__Task to carry out__.
Scan the data below for the string "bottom". Show every line where it turns up.
___ Given information ___
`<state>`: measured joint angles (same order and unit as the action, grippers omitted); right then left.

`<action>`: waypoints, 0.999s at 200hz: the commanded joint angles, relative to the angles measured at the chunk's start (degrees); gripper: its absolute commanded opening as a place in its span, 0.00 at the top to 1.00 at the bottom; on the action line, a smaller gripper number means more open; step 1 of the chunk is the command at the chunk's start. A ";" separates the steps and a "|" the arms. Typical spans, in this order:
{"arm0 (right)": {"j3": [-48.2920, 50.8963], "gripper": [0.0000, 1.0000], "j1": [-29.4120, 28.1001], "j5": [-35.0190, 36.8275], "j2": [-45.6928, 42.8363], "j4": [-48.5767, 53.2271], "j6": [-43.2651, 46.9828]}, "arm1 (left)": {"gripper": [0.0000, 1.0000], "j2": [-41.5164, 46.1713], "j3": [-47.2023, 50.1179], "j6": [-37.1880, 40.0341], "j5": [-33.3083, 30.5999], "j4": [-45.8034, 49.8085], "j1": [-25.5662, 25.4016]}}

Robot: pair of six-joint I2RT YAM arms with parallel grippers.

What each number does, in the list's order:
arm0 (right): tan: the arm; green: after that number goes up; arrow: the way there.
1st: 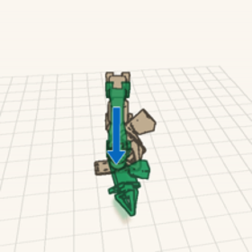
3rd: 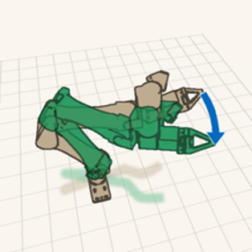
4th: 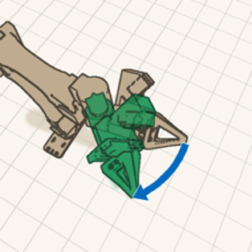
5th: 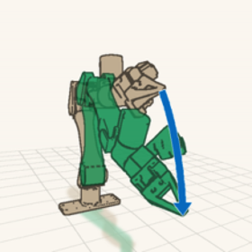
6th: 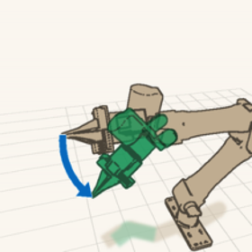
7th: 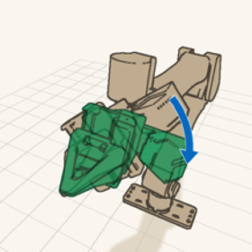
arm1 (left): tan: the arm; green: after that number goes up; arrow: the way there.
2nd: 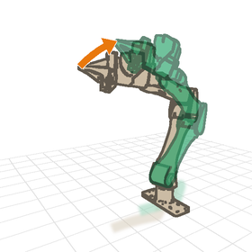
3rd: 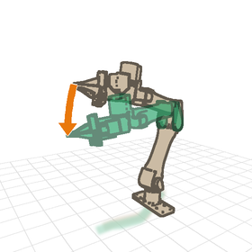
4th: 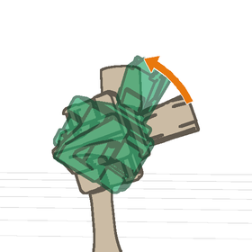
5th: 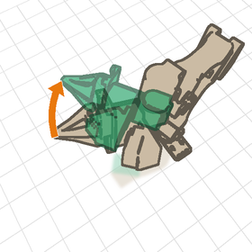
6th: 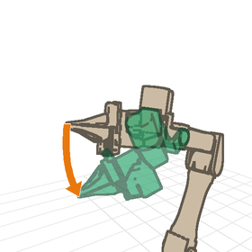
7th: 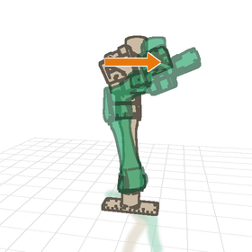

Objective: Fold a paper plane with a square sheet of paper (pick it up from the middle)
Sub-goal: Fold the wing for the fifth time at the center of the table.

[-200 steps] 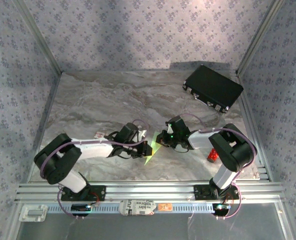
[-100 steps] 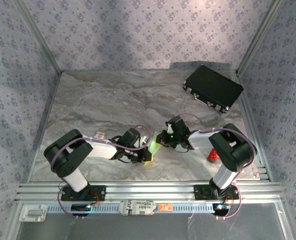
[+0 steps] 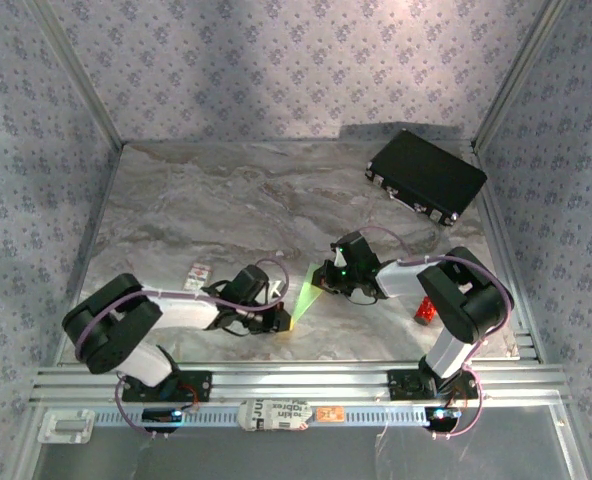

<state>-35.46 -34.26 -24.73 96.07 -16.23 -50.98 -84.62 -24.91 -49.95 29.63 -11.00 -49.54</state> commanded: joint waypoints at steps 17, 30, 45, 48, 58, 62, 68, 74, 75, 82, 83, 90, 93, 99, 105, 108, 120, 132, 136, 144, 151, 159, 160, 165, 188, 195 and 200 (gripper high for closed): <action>1.46 0.96 0.82 5.95 2.94 9.19 2.20 | 0.97 5.82 2.67 3.30 -4.70 14.90 -0.56; 1.11 0.96 0.74 5.57 2.53 9.51 2.64 | 0.98 8.11 1.19 4.26 -5.92 17.82 -0.58; 0.99 0.96 0.69 5.61 1.96 9.89 2.86 | 0.98 11.21 0.01 3.69 -7.11 17.77 -0.32; 1.01 0.96 0.69 5.65 1.86 9.81 2.85 | 0.98 11.75 -0.23 3.41 -7.31 17.34 -0.14; 0.82 0.96 0.76 5.41 1.72 9.64 3.05 | 0.97 13.07 -1.07 2.48 -8.09 15.90 0.51; 0.68 0.96 0.69 5.17 1.69 9.57 3.24 | 0.97 13.29 -1.41 2.14 -8.44 15.21 0.77; 0.42 0.96 0.70 4.82 1.70 9.66 3.50 | 0.96 13.28 -2.06 1.77 -8.78 13.90 1.28; 0.39 0.96 0.61 4.70 1.67 9.72 3.60 | 0.95 12.70 -2.67 1.37 -8.71 12.35 1.67; 0.39 0.96 0.60 4.74 1.67 9.72 3.65 | 0.95 12.54 -2.77 1.31 -8.67 12.03 1.79; 0.39 0.96 0.53 4.86 1.53 9.50 3.56 | 0.95 11.13 -3.74 0.97 -7.52 9.97 2.42; 0.44 0.96 0.57 4.87 1.60 9.52 3.50 | 0.95 10.87 -3.88 0.90 -7.32 9.70 2.55; 0.48 0.96 0.47 4.67 1.64 9.26 3.40 | 0.95 8.93 -5.21 0.58 -5.91 7.91 2.86; 0.42 0.96 0.45 4.43 1.73 9.11 3.35 | 0.95 7.95 -5.85 0.48 -5.46 7.14 2.92; 0.35 0.96 0.43 4.19 1.85 8.93 3.47 | 0.95 6.03 -7.16 0.39 -4.11 5.71 2.93; 0.23 0.96 0.43 4.04 1.86 8.93 3.52 | 0.95 4.12 -8.36 0.21 -3.04 4.25 2.84; 0.14 0.96 0.42 3.87 1.85 8.93 3.69 | 0.95 3.32 -9.00 0.20 -2.43 3.34 2.85; -0.12 0.95 0.34 3.66 1.77 9.10 4.07 | 0.95 -0.81 -10.80 0.10 -1.33 0.46 2.92; -0.44 0.95 0.33 3.81 1.74 9.68 4.22 | 0.96 -3.83 -12.67 0.73 -1.75 -0.41 2.96; -0.48 0.95 0.36 3.81 1.69 9.79 4.33 | 0.95 -4.79 -13.20 0.88 -1.84 -0.56 2.96; -0.46 0.95 0.36 3.81 1.58 9.73 4.36 | 0.96 -6.63 -14.13 0.91 -1.50 -0.97 2.96; -0.40 0.95 0.34 3.81 1.58 9.71 4.28 | 0.96 -7.91 -14.86 0.94 -0.80 -1.51 2.89; -0.37 0.95 0.38 3.81 1.65 9.64 4.16 | 0.96 -9.16 -15.36 0.91 0.00 -2.43 2.87; -0.38 0.95 0.40 3.77 1.70 9.64 4.15 | 0.96 -9.34 -15.40 0.96 0.04 -2.52 2.87; -0.41 0.95 0.46 3.66 1.85 9.59 3.98 | 0.96 -10.18 -15.62 1.06 0.25 -2.58 2.81; -0.94 0.95 0.50 3.26 2.13 9.63 4.01 | 0.97 -13.62 -16.86 3.25 0.17 0.80 2.79; -1.06 0.95 0.47 3.20 2.04 9.96 4.13 | 0.98 -14.51 -16.85 3.58 0.38 1.43 2.82; -1.16 0.95 0.59 3.15 1.87 10.15 4.20 | 0.99 -14.96 -16.55 3.71 0.47 1.51 2.82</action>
<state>-36.93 -34.26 -24.84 96.05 -13.65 -48.38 -96.99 -40.29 -48.49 28.21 -10.85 -46.81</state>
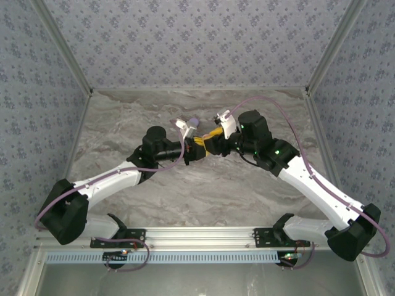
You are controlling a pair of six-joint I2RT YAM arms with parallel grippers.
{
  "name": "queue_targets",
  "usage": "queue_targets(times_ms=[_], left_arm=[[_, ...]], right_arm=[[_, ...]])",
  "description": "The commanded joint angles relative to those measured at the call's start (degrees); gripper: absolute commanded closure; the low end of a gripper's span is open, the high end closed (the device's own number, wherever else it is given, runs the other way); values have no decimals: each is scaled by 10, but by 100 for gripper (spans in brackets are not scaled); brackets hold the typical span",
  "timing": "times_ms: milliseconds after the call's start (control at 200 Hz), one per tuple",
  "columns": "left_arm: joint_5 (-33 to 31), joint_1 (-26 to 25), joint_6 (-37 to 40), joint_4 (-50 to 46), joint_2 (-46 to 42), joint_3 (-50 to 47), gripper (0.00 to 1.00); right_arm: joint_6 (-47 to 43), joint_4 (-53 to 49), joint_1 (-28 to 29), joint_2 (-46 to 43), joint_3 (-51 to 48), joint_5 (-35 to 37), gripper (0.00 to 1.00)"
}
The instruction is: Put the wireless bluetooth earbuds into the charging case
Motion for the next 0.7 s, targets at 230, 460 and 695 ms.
queue_targets(times_ms=[230, 460, 695], left_arm=[[-56, -8, 67, 0, -7, 0, 100], [-73, -9, 85, -3, -7, -3, 100], [-61, -15, 102, 0, -7, -4, 100]], right_arm=[[36, -28, -38, -21, 16, 17, 61], [50, -39, -56, -25, -1, 3, 75], [52, -47, -62, -8, 2, -18, 79]])
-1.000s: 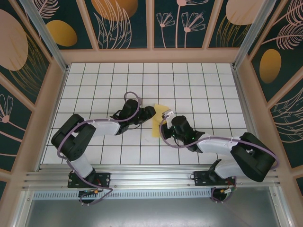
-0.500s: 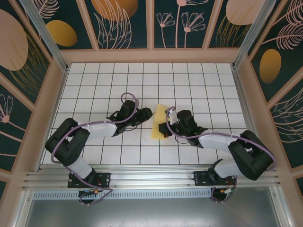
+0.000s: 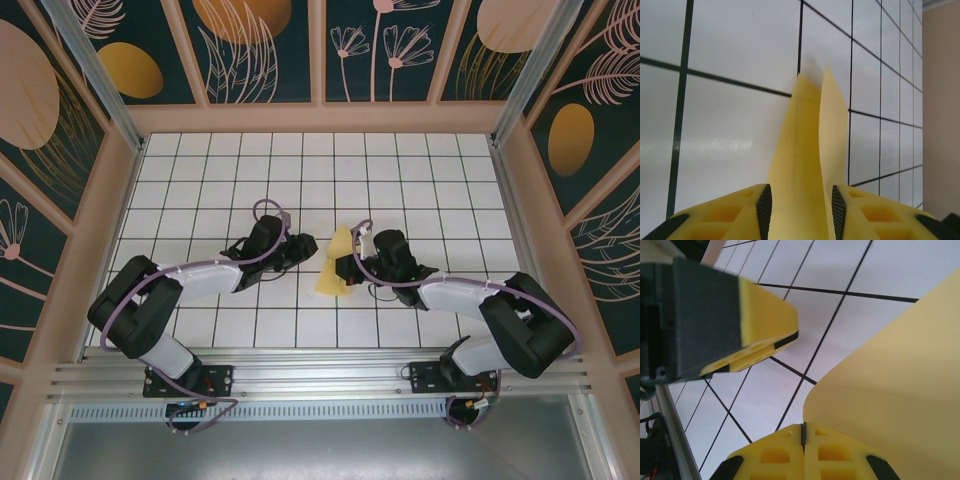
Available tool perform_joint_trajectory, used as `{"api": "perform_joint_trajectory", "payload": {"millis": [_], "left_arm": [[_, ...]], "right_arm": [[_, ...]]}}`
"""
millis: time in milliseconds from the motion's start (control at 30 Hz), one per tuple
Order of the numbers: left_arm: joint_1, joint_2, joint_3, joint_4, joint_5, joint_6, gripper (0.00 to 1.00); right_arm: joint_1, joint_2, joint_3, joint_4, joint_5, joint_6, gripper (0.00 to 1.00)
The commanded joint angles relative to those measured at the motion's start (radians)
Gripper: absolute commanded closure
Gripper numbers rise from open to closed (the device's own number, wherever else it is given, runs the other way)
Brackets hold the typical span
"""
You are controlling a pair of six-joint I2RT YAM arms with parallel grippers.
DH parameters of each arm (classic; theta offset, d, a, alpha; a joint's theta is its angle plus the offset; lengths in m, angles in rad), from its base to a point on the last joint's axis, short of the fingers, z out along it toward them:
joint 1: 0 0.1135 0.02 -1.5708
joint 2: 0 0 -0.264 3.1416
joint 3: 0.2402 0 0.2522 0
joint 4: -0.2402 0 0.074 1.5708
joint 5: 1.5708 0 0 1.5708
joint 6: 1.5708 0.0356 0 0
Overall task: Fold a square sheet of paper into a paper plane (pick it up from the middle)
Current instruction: Fold the triangle a second time at the center of the table.
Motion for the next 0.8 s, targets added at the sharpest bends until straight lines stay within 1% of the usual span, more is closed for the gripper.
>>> {"api": "perform_joint_trajectory", "payload": {"millis": [0,100,167,300,500,667,767], "left_arm": [[-0.003,0.015,-0.033,0.04,0.072,0.008,0.66],[-0.024,0.021,-0.059,0.048,0.081,0.001,0.71],[-0.038,0.032,-0.068,0.059,0.088,-0.003,0.72],[-0.067,0.078,-0.045,0.068,0.109,-0.002,0.79],[-0.112,0.125,0.01,0.05,0.117,0.0,0.79],[-0.125,0.13,0.034,0.045,0.105,-0.001,0.79],[-0.13,0.18,0.049,0.041,0.122,0.002,0.79]], "right_arm": [[-0.031,0.014,-0.028,0.01,-0.047,0.024,1.0],[-0.051,0.006,-0.048,0.018,-0.069,0.032,1.0],[-0.066,0.004,-0.053,0.005,-0.062,0.032,1.0],[-0.103,0.01,-0.065,-0.012,-0.069,0.038,1.0],[-0.112,0.02,-0.084,-0.005,-0.08,0.032,1.0],[-0.112,0.032,-0.081,-0.002,-0.089,0.028,1.0],[-0.111,0.033,-0.081,0.004,-0.098,0.031,1.0]]}}
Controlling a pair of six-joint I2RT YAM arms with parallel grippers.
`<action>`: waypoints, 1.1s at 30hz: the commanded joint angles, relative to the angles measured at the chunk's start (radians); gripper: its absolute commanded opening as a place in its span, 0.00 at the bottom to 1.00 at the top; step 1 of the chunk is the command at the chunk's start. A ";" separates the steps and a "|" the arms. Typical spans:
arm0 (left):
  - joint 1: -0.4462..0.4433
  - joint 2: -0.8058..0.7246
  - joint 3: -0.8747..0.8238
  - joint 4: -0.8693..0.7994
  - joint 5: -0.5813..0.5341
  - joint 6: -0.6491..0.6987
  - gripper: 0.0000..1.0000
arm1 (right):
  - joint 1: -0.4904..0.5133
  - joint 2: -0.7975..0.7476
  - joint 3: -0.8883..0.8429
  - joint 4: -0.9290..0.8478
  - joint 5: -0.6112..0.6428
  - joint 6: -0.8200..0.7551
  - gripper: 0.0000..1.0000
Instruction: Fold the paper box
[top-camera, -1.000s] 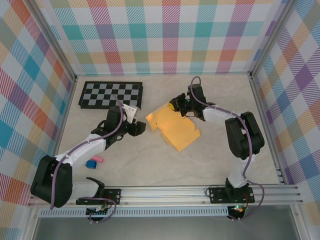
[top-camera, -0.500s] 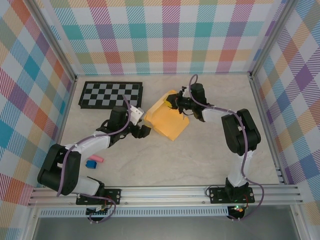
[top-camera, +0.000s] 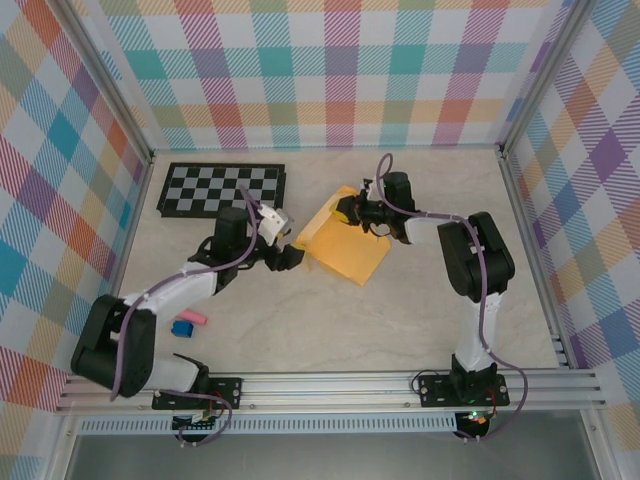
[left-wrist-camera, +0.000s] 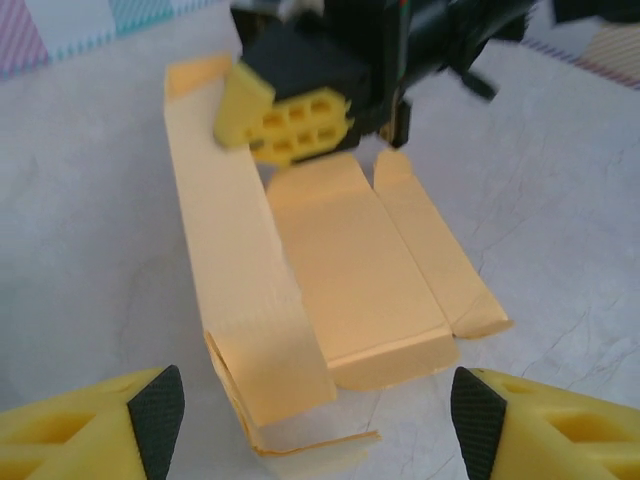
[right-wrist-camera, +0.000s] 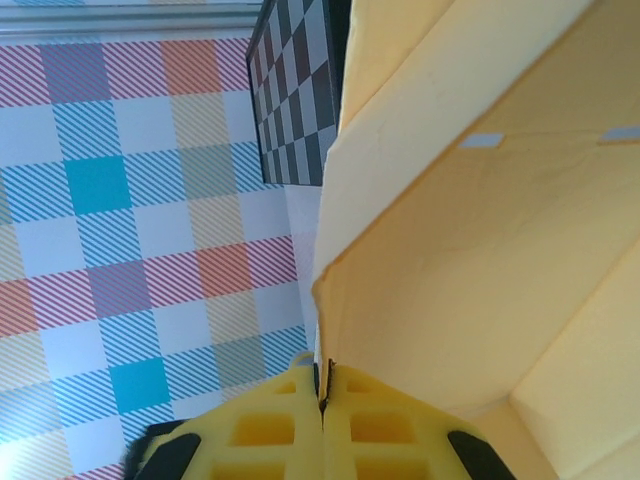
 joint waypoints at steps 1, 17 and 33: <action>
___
__Answer box__.
`<action>`: waypoints, 0.999s at 200hz: the commanded joint angles, relative to the angles measured at the chunk's start (degrees); gripper: its absolute commanded opening as a place in its span, 0.00 at the top to 1.00 at the bottom; on the action line, a smaller gripper number means more open; step 1 of the chunk is the command at the chunk's start. A ";" separates the steps and a "|" the arms. Typical spans, in this order:
`<action>`: waypoints, 1.1s at 30hz: the commanded joint angles, relative to the angles measured at the chunk's start (radians); gripper: its absolute commanded opening as a place in its span, 0.00 at the bottom to 1.00 at the top; step 1 of the chunk is the command at the chunk's start. A ";" separates the steps and a "|" the arms. Typical spans:

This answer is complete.